EXERCISE INSTRUCTIONS: Every line below needs to be returned exactly as written.

Start of Block

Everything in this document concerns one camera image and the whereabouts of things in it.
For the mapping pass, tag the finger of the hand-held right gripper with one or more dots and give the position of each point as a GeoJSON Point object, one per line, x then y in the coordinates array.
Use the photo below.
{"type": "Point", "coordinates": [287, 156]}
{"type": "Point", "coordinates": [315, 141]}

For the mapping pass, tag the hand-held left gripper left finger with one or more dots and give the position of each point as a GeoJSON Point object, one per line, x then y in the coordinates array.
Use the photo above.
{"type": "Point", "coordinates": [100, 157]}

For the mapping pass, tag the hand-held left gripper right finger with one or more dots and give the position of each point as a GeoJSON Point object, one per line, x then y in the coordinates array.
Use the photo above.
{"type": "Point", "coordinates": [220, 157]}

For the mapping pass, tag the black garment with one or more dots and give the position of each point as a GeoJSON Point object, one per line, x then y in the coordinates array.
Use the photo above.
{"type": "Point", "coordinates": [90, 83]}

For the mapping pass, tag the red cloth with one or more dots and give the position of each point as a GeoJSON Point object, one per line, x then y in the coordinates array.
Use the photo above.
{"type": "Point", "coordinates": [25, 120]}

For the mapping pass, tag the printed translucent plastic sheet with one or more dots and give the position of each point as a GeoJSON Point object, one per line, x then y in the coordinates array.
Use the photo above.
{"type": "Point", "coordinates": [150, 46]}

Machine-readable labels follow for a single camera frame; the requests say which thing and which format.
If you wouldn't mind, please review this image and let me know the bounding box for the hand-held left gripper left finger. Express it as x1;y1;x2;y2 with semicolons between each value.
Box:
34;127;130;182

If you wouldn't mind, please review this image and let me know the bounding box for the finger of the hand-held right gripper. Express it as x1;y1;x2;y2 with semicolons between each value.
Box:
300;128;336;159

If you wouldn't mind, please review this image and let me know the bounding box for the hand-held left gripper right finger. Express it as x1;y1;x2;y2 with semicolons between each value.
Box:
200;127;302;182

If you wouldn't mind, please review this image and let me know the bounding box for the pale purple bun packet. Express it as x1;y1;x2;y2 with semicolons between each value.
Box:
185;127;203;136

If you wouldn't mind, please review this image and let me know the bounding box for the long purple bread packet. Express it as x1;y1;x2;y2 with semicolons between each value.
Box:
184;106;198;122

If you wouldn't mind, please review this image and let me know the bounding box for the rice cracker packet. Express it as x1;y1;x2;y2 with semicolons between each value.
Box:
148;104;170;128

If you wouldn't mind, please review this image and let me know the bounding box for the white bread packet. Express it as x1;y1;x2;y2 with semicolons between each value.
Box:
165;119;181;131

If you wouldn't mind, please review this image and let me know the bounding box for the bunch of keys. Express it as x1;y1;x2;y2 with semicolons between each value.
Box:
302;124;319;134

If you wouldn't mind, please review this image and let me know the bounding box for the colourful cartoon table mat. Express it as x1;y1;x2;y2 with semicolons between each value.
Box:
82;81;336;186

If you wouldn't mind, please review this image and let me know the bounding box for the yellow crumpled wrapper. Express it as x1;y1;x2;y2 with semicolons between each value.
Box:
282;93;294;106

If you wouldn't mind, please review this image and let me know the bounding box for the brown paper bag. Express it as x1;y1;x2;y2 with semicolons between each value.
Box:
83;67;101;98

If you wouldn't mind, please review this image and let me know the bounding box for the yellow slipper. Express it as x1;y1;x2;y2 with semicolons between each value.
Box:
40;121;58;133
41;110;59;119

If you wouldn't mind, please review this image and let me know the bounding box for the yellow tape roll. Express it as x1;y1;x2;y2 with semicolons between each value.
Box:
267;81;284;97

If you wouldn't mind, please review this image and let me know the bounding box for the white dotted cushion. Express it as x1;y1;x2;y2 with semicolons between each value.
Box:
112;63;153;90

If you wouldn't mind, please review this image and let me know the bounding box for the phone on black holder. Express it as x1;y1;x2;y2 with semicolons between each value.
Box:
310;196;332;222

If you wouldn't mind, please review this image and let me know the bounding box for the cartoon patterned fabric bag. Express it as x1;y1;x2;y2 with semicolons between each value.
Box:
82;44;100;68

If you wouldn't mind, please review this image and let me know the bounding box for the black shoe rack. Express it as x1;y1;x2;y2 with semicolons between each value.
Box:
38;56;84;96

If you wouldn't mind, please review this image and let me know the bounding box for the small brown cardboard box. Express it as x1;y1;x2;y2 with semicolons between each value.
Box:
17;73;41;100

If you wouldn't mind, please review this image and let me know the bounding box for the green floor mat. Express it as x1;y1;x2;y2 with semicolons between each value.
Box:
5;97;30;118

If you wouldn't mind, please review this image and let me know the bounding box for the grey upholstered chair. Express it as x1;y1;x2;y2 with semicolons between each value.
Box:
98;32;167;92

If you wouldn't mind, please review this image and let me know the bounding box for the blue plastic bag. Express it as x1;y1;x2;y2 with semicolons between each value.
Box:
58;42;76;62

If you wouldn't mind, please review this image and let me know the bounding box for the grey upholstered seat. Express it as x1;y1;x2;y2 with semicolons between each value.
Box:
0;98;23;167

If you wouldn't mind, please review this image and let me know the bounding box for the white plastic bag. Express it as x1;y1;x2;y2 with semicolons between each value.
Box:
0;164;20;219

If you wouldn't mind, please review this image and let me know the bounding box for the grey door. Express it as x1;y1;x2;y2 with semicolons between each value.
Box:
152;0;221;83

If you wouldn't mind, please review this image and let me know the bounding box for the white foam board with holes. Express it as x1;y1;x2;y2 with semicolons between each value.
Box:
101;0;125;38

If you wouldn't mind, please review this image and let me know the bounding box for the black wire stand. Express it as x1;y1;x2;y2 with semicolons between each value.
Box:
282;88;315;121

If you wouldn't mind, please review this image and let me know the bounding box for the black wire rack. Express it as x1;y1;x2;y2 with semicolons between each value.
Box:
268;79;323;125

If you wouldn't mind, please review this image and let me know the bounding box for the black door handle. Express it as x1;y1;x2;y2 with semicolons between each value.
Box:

End of Block

ANSWER TO THIS PROBLEM:
Everything in this document concerns one camera image and the whereabouts of things in it.
For the mapping pass, tag the finger of the hand-held right gripper with one or more dots and give the position of each point as a GeoJSON Point object, one per line, x then y in the coordinates array.
Use the photo below.
{"type": "Point", "coordinates": [287, 156]}
{"type": "Point", "coordinates": [315, 141]}

For the mapping pass, tag the hand-held left gripper left finger with one or more dots and give the position of each point as a GeoJSON Point object, one per line, x then y in the coordinates array.
Use the photo above.
{"type": "Point", "coordinates": [100, 157]}

For the mapping pass, tag the hand-held left gripper right finger with one or more dots and give the position of each point as a GeoJSON Point object, one per line, x then y in the coordinates array.
Use the photo above.
{"type": "Point", "coordinates": [220, 157]}

For the mapping pass, tag the black garment with one or more dots and give the position of each point as a GeoJSON Point object, one per line, x then y in the coordinates array.
Use the photo above.
{"type": "Point", "coordinates": [90, 83]}

For the mapping pass, tag the red cloth with one or more dots and give the position of each point as a GeoJSON Point object, one per line, x then y in the coordinates array.
Use the photo above.
{"type": "Point", "coordinates": [25, 120]}

For the mapping pass, tag the printed translucent plastic sheet with one or more dots and give the position of each point as a GeoJSON Point object, one per line, x then y in the coordinates array.
Use the photo above.
{"type": "Point", "coordinates": [150, 46]}

Machine-readable labels follow for a single camera frame; the requests say which thing and which format.
If you wouldn't mind, please review this image and let me know the bounding box for the hand-held left gripper left finger. Express it as x1;y1;x2;y2 with semicolons between each value.
Box:
34;127;130;182

If you wouldn't mind, please review this image and let me know the bounding box for the finger of the hand-held right gripper. Express it as x1;y1;x2;y2 with semicolons between each value.
Box:
300;128;336;159

If you wouldn't mind, please review this image and let me know the bounding box for the hand-held left gripper right finger. Express it as x1;y1;x2;y2 with semicolons between each value.
Box:
200;127;302;182

If you wouldn't mind, please review this image and let me know the bounding box for the pale purple bun packet. Express it as x1;y1;x2;y2 with semicolons between each value.
Box:
185;127;203;136

If you wouldn't mind, please review this image and let me know the bounding box for the long purple bread packet. Express it as x1;y1;x2;y2 with semicolons between each value.
Box:
184;106;198;122

If you wouldn't mind, please review this image and let me know the bounding box for the rice cracker packet. Express it as x1;y1;x2;y2 with semicolons between each value.
Box:
148;104;170;128

If you wouldn't mind, please review this image and let me know the bounding box for the white bread packet. Express it as x1;y1;x2;y2 with semicolons between each value.
Box:
165;119;181;131

If you wouldn't mind, please review this image and let me know the bounding box for the bunch of keys. Express it as x1;y1;x2;y2 with semicolons between each value.
Box:
302;124;319;134

If you wouldn't mind, please review this image and let me know the bounding box for the colourful cartoon table mat. Express it as x1;y1;x2;y2 with semicolons between each value.
Box:
82;81;336;186

If you wouldn't mind, please review this image and let me know the bounding box for the yellow crumpled wrapper. Express it as x1;y1;x2;y2 with semicolons between each value.
Box:
282;93;294;106

If you wouldn't mind, please review this image and let me know the bounding box for the brown paper bag. Express it as x1;y1;x2;y2 with semicolons between each value.
Box:
83;67;101;98

If you wouldn't mind, please review this image and let me know the bounding box for the yellow slipper. Express it as x1;y1;x2;y2 with semicolons between each value.
Box:
40;121;58;133
41;110;59;119

If you wouldn't mind, please review this image and let me know the bounding box for the yellow tape roll. Express it as x1;y1;x2;y2 with semicolons between each value.
Box:
267;81;284;97

If you wouldn't mind, please review this image and let me know the bounding box for the white dotted cushion. Express it as x1;y1;x2;y2 with semicolons between each value.
Box:
112;63;153;90

If you wouldn't mind, please review this image and let me know the bounding box for the phone on black holder. Express it as x1;y1;x2;y2 with semicolons between each value.
Box:
310;196;332;222

If you wouldn't mind, please review this image and let me know the bounding box for the cartoon patterned fabric bag. Express it as x1;y1;x2;y2 with semicolons between each value.
Box:
82;44;100;68

If you wouldn't mind, please review this image and let me know the bounding box for the black shoe rack. Express it as x1;y1;x2;y2 with semicolons between each value.
Box:
38;56;84;96

If you wouldn't mind, please review this image and let me know the bounding box for the small brown cardboard box. Express it as x1;y1;x2;y2 with semicolons between each value.
Box:
17;73;41;100

If you wouldn't mind, please review this image and let me know the bounding box for the green floor mat. Express it as x1;y1;x2;y2 with semicolons between each value.
Box:
5;97;30;118

If you wouldn't mind, please review this image and let me know the bounding box for the grey upholstered chair. Express it as x1;y1;x2;y2 with semicolons between each value.
Box:
98;32;167;92

If you wouldn't mind, please review this image and let me know the bounding box for the blue plastic bag. Express it as x1;y1;x2;y2 with semicolons between each value.
Box:
58;42;76;62

If you wouldn't mind, please review this image and let me know the bounding box for the grey upholstered seat. Express it as x1;y1;x2;y2 with semicolons between each value.
Box:
0;98;23;167

If you wouldn't mind, please review this image and let me know the bounding box for the white plastic bag. Express it as x1;y1;x2;y2 with semicolons between each value.
Box:
0;164;20;219

If you wouldn't mind, please review this image and let me know the bounding box for the grey door. Express it as x1;y1;x2;y2 with semicolons between each value.
Box:
152;0;221;83

If you wouldn't mind, please review this image and let me know the bounding box for the white foam board with holes. Express it as x1;y1;x2;y2 with semicolons between each value.
Box:
101;0;125;38

If you wouldn't mind, please review this image and let me know the bounding box for the black wire stand. Express it as x1;y1;x2;y2 with semicolons between each value.
Box:
282;88;315;121

If you wouldn't mind, please review this image and let me know the bounding box for the black wire rack. Express it as x1;y1;x2;y2 with semicolons between each value.
Box:
268;79;323;125

If you wouldn't mind, please review this image and let me know the bounding box for the black door handle. Express it as x1;y1;x2;y2 with semicolons between each value.
Box:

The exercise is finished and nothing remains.